§ **BRIEF**: In the data below, find every line with the word "napkin" and copy it.

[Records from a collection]

━━━━━━━━━━━━━━━━━━━━

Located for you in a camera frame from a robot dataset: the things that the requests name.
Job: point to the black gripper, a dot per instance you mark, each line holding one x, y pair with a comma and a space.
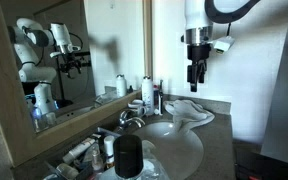
198, 52

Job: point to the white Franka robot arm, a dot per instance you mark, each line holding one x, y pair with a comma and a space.
197, 16

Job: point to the chrome sink faucet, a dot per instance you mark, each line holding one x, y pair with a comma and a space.
135, 122

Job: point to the white crumpled towel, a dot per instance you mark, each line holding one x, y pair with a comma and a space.
187, 113

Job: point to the black electric toothbrush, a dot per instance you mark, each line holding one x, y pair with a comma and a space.
161, 96

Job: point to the white mug with green print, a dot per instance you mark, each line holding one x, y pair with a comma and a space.
136, 108

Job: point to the white sink basin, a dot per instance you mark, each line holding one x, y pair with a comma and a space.
177, 150

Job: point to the white standing panel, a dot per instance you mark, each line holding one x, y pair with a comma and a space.
284, 100

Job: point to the black cylindrical cup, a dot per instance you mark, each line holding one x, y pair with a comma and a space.
128, 155

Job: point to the black box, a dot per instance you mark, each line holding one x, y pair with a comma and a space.
267, 166

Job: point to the small white capped bottle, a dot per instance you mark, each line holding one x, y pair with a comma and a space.
109, 150

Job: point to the clear small pump bottle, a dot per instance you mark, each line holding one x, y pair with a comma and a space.
97, 161

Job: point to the white cosmetic tube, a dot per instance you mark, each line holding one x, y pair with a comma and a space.
79, 150

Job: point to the grey rolled tube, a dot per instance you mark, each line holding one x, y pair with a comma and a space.
67, 170

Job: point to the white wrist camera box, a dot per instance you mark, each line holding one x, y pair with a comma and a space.
224, 44

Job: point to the wood framed wall mirror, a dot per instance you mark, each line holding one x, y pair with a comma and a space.
50, 66

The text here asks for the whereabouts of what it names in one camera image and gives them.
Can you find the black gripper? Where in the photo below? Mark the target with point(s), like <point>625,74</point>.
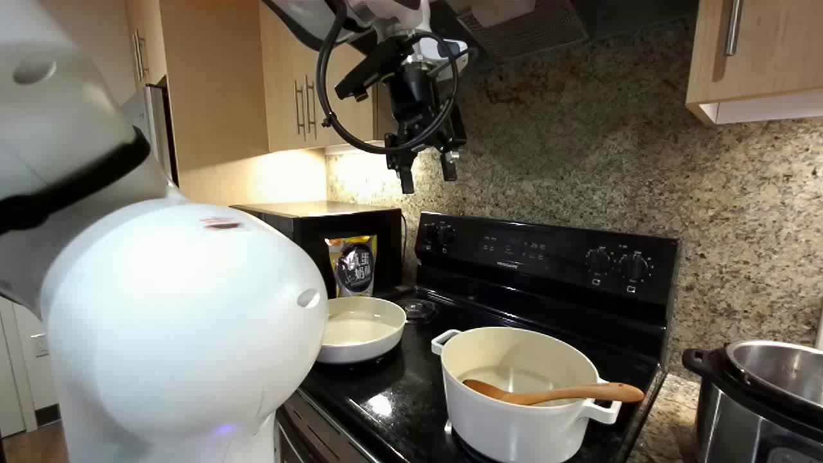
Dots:
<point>425,104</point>

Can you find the wooden cooking spoon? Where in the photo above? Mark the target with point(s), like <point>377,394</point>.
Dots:
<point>556,394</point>

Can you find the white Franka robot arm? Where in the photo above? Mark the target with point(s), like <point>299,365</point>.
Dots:
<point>170,326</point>

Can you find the white cooking pot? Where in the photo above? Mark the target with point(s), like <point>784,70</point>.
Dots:
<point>515,429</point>

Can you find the yellow black snack bag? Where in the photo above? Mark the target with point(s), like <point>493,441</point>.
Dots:
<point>354,268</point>

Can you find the black electric stove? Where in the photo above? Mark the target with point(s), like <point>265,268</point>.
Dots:
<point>540,258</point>

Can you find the black microwave oven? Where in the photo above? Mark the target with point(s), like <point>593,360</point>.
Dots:
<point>292,227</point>

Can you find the dark range hood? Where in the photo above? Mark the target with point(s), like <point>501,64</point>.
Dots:
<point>515,23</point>

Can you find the light wood upper cabinet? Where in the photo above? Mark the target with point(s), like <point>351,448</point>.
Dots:
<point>773,52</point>
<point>222,78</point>

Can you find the black silver pressure cooker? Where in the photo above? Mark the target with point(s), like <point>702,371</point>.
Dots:
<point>755,403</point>

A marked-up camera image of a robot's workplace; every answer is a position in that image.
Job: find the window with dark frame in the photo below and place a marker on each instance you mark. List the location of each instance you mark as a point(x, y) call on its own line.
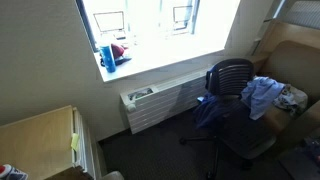
point(140, 26)

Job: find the pale grey rounded object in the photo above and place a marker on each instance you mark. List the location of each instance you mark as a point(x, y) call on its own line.
point(112, 176)

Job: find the yellow sticky note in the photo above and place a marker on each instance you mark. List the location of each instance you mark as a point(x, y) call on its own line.
point(75, 141)

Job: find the grey t-shirt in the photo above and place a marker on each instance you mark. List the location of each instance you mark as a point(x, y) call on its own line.
point(297, 97)

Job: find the tan leather couch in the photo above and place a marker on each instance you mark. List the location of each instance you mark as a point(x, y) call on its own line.
point(293, 63)

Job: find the red and white bottle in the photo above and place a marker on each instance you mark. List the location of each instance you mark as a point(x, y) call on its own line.
point(11, 173)

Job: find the dark blue sill item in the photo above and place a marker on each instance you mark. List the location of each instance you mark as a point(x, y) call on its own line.
point(122, 60)

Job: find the white patterned cloth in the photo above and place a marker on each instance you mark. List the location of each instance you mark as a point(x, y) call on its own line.
point(281, 101)

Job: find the white wall radiator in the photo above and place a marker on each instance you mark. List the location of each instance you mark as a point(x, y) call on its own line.
point(160, 103)

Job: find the black mesh office chair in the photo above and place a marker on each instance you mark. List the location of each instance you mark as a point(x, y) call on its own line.
point(233, 133)

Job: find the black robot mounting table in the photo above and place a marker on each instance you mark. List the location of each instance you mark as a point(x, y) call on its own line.
point(301, 160)

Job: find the navy blue garment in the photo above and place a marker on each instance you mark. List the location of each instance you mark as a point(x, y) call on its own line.
point(208, 111)

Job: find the wooden filing cabinet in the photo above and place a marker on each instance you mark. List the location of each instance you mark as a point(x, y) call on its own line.
point(36, 143)

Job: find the red cap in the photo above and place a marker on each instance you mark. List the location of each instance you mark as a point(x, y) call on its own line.
point(117, 50)

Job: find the light blue shirt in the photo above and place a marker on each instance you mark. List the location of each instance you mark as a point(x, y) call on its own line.
point(261, 95)

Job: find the blue water bottle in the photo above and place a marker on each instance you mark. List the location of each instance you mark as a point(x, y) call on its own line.
point(108, 58)

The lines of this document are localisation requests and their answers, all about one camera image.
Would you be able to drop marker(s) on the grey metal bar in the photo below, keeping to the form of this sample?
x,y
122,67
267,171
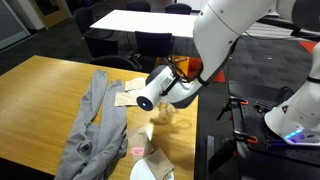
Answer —
x,y
210,156

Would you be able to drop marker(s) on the pink sticky note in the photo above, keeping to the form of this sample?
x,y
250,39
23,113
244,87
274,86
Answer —
x,y
137,151

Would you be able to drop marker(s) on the black mounting table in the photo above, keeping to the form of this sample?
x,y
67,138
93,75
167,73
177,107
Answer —
x,y
260,163

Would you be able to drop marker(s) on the black office chair silver base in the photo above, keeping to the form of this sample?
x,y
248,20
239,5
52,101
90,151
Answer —
x,y
153,43

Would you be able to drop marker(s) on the flat beige napkin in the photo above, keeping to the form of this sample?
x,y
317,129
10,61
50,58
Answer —
x,y
126,99

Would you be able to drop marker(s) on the brown napkin on large plate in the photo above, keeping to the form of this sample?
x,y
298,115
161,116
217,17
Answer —
x,y
160,165

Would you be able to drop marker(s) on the beige napkin on small plate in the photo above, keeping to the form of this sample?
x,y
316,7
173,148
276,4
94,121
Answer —
x,y
134,84

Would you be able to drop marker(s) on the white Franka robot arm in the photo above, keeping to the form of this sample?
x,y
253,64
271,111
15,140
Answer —
x,y
216,33

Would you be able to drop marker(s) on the wooden door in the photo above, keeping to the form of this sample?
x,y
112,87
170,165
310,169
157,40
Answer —
x,y
50,10

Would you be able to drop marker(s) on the white meeting table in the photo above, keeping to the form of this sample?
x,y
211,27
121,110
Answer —
x,y
146,23

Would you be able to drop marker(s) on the large white plate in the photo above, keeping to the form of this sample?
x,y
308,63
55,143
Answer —
x,y
140,173

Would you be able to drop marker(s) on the grey trousers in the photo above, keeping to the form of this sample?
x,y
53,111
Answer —
x,y
106,133

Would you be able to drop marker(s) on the white object at corner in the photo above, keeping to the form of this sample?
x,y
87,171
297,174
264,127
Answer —
x,y
138,138

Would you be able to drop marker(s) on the black floor stand base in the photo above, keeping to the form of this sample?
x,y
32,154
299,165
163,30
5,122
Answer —
x,y
286,26

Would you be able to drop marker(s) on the small black bracket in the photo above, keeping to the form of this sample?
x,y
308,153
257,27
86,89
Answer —
x,y
263,107

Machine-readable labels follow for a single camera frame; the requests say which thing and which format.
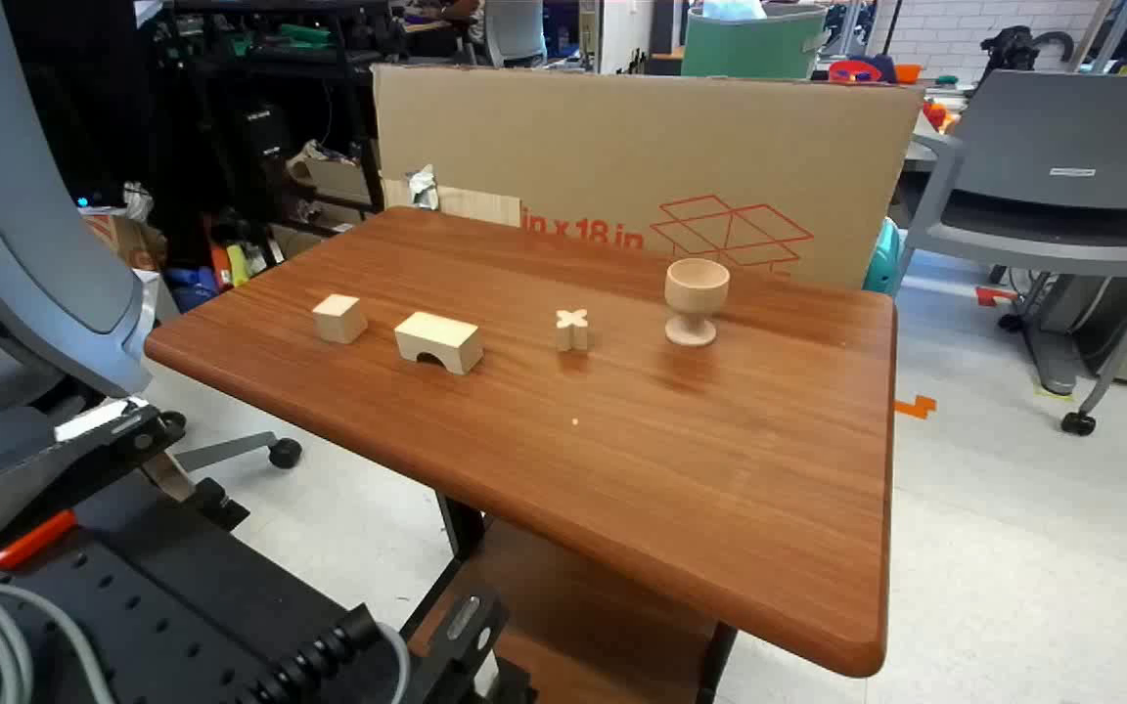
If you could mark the small wooden cube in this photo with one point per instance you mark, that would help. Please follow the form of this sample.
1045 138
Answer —
340 318

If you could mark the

━━━━━━━━━━━━━━━━━━━━

§ **EXERCISE SOLUTION**:
Would you be able to drop marker(s) on the flat beige napkin in the photo above, keeping to the form of this sample?
Would you be able to drop marker(s) on the brown napkin on large plate in the photo above, keeping to the form of this sample?
Would you be able to drop marker(s) on the beige napkin on small plate in the photo above, keeping to the form of this sample?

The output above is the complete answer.